[Dataset excerpt]

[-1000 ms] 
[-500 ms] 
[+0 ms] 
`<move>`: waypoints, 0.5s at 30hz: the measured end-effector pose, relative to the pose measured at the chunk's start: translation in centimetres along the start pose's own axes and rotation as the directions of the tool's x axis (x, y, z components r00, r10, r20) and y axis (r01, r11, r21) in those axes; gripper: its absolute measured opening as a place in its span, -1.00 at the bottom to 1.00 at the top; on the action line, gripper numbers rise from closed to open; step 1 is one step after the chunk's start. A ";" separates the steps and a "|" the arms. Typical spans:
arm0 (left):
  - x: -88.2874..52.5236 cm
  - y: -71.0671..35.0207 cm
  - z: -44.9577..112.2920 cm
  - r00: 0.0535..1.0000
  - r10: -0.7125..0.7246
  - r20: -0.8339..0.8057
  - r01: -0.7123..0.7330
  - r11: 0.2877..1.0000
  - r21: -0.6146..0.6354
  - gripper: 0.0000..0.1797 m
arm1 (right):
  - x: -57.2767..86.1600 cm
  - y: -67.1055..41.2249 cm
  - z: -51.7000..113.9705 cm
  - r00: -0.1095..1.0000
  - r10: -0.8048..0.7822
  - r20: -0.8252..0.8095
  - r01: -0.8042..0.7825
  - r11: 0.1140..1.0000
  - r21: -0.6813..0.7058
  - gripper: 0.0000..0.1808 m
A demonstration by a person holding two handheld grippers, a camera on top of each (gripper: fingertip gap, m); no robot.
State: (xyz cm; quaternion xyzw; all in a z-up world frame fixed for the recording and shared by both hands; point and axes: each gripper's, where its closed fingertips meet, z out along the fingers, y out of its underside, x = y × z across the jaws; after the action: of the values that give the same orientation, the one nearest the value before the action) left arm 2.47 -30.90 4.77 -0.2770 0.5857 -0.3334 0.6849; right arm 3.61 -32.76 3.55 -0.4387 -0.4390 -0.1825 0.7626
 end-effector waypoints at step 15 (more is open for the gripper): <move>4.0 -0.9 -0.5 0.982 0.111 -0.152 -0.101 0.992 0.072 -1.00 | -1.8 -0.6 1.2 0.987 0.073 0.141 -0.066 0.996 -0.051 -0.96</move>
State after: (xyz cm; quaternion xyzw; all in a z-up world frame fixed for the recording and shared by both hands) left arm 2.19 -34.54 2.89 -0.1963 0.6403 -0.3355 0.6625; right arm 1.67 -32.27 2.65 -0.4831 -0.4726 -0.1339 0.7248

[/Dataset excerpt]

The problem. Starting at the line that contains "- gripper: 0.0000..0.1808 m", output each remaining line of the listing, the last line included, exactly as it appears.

Answer section.
  - gripper: 0.0000..0.1808 m
A demonstration by a person holding two handheld grippers, a camera on top of each (gripper: fingertip gap, m); no robot.
State: (xyz cm; quaternion xyzw; all in a z-up world frame fixed for the recording and shared by both hands; point and axes: each gripper's, where its closed fingertips meet, z out along the fingers, y out of its underside, x = y × z across the jaws; after the action: of the values that give the same orientation, the one nearest the value before the action) left arm 2.47 -30.90 4.77 -0.2770 0.5857 -0.3334 0.6849; right arm 3.61 -32.76 3.55 -0.4387 -0.4390 -0.1825 0.7626
 end-effector waypoints at step 15 (more is open for the gripper): <move>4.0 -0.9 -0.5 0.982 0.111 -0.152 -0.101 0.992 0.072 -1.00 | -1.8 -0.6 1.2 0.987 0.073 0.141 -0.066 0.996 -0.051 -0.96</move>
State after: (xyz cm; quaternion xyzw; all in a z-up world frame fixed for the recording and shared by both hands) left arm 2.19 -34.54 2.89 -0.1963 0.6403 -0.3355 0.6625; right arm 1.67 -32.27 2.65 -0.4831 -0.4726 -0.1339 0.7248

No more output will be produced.